Exercise brief: Go over the lines below, and when one contains the word "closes", copy it.

/---

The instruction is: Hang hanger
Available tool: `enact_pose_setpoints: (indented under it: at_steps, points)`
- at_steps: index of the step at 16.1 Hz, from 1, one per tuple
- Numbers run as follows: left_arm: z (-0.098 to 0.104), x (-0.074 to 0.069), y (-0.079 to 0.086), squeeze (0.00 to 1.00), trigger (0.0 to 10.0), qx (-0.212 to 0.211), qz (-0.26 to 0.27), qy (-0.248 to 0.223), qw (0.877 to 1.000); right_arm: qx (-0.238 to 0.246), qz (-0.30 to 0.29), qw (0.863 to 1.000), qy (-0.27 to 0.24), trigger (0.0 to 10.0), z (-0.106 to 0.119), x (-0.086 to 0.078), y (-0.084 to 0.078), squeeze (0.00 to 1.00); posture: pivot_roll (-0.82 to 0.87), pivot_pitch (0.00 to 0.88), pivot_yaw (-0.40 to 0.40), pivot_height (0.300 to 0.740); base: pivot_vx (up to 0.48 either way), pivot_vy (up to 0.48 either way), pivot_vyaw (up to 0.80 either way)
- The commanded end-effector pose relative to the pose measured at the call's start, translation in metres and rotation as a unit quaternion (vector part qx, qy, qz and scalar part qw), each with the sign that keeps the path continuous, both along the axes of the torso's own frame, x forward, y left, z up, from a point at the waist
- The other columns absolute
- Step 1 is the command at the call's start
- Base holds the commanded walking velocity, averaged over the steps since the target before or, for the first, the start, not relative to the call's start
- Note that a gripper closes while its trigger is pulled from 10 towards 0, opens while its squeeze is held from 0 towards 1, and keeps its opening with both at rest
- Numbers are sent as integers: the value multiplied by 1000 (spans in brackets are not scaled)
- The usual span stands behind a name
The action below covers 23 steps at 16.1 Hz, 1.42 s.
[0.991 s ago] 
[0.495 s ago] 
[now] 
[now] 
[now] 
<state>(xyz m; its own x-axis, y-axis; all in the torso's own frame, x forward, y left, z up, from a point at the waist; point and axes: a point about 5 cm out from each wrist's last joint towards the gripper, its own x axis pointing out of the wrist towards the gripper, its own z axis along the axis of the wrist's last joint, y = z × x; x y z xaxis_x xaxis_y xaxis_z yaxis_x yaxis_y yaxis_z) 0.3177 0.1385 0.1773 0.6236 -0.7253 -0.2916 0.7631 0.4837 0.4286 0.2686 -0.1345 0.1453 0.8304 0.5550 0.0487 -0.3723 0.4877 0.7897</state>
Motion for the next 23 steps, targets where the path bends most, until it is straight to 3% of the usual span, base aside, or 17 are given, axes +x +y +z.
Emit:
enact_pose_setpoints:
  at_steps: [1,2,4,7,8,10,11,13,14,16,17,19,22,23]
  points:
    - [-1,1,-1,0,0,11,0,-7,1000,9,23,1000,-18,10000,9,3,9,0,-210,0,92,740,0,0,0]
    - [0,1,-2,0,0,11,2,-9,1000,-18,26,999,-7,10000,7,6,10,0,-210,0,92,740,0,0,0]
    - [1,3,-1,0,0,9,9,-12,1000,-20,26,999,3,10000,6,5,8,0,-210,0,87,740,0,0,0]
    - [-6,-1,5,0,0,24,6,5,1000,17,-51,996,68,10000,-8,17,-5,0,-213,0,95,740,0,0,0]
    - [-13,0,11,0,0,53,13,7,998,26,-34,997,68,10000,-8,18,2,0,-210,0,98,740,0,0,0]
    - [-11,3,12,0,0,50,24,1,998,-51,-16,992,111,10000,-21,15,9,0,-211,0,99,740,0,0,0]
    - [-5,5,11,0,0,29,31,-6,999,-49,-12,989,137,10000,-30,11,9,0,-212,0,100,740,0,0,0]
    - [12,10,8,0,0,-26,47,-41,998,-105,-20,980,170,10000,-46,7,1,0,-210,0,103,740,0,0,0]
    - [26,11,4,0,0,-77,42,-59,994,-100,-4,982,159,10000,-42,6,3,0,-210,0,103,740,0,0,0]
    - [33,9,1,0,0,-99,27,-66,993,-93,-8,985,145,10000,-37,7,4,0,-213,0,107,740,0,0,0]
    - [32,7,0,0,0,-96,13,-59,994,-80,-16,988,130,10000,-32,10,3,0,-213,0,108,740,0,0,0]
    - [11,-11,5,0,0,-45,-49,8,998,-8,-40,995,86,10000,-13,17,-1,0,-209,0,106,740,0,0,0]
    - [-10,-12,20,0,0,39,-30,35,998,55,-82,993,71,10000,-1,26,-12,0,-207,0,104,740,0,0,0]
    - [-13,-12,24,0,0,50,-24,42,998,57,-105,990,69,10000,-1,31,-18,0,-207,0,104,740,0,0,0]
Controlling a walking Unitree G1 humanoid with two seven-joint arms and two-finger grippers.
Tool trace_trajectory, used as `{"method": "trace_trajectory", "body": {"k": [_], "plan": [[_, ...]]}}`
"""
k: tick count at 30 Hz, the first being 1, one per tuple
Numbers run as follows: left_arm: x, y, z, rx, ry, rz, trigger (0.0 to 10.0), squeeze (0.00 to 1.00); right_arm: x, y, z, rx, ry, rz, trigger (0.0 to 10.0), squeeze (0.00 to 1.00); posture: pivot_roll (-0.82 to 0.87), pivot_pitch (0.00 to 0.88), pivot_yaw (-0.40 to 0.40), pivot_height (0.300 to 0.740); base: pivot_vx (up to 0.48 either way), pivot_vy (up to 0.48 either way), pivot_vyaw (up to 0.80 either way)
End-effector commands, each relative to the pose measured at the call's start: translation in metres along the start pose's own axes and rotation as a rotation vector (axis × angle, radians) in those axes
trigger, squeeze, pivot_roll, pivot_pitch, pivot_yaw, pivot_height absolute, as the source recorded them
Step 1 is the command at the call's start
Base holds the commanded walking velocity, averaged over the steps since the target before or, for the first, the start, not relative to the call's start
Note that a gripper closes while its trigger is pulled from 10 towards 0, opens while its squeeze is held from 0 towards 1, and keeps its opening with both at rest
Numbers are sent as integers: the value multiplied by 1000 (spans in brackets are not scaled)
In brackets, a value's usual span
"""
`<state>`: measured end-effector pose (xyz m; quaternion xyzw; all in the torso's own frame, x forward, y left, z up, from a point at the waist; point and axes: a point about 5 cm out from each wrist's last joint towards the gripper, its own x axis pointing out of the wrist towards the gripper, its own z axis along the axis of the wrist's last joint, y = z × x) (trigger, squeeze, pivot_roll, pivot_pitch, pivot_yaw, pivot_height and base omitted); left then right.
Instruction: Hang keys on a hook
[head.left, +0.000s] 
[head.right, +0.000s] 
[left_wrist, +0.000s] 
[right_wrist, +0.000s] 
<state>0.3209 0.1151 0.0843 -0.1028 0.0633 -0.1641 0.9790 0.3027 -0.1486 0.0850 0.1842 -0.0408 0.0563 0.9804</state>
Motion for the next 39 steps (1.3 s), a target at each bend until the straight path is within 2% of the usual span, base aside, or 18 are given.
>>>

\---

Response to this exercise:
- Note that a gripper closes while its trigger is pulled from 10 towards 0, opens while its squeeze is held from 0 towards 1, and keeps its opening with both at rest
Note that a gripper closes while its trigger is pulled from 10 towards 0, opens while its squeeze is held from 0 towards 1, and keeps its opening with both at rest

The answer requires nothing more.